Throughout the article, the program output has been showing the maximum ticket seen, which is usually a number close to num_threads * num_loops. In a real-world production setting, this number could overflow and cause the algorithm to break. This is relatively easy to handle if we can assume that there are less threads than the maximum ticket size that we can store. In this case, as we approach that number, we can simply create a synchronization point, where all threads wait until others exit their critical sections and reset their tickets to 0:

    void synchronized_wait_outside()
    {
        auto max_ticket = get_max_ticket();
        if (max_ticket > max_ticket_allowed - choosing.size()) {
            while (get_max_ticket() > 0) {
                // wait until everybody unlocks and all tickets reset to 0
                std::this_thread::yield();
            }
        }
    }

and add one line to lock():

    std::size_t lock(std::size_t id)
    {
        synchronized_wait_outside();          // assure ticket numbers bounded
        auto my_ticket = announce_intent(id); // choose ticket
        wait_acquire(id);                     // wait for turn
        return my_ticket;                     // critical section may begin
    }

The actual max_ticket_allowed is passed in the constructor and is set to 2^16 here to simulate the limitations of a 16 bit register.
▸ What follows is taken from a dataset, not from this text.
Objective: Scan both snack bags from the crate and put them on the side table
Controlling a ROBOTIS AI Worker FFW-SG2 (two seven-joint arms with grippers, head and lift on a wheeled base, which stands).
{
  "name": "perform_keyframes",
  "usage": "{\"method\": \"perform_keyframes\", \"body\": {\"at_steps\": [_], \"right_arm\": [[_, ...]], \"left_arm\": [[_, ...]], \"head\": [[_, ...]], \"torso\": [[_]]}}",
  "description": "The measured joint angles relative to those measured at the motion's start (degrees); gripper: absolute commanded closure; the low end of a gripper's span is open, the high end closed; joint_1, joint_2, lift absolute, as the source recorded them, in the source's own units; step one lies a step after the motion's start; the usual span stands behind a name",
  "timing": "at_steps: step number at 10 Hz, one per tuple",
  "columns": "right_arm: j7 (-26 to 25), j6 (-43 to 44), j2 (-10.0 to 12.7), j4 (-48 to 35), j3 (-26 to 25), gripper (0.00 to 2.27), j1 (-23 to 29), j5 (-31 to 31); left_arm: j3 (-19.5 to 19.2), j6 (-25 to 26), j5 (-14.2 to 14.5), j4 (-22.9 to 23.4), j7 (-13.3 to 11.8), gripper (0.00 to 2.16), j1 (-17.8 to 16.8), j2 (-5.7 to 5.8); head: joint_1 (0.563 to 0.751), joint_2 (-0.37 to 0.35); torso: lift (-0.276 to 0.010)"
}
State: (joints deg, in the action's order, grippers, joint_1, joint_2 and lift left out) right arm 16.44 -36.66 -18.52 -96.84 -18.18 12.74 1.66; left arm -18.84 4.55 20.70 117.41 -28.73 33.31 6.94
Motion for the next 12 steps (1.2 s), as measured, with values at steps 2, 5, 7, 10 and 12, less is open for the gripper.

Running the program then prints:

Threads:    16
Iterations: 1000000
Expected:   16000000
Observed:   16000000
Max ticket: 65521
Passed!

Conclusion

Lamport’s Bakery shows how a neat idea on paper can fail if we ignore how real CPUs and compilers reorder memory. A plain “read-write” version may pass every test on x86, yet slip on ARM because another core can see the flag drop before the ticket is written. Turning the shared arrays into std::atomic and using the right memory orders keeps the ticket-then-flag sequence correct on every machine, without changing the core logic. Add a limit for ticket growth and keep each flag in its own word, and the lock stays safe, fast, and portable. The exercise is a good reminder that undefined behaviour and weak memory models are not corner cases—they are bugs waiting to happen.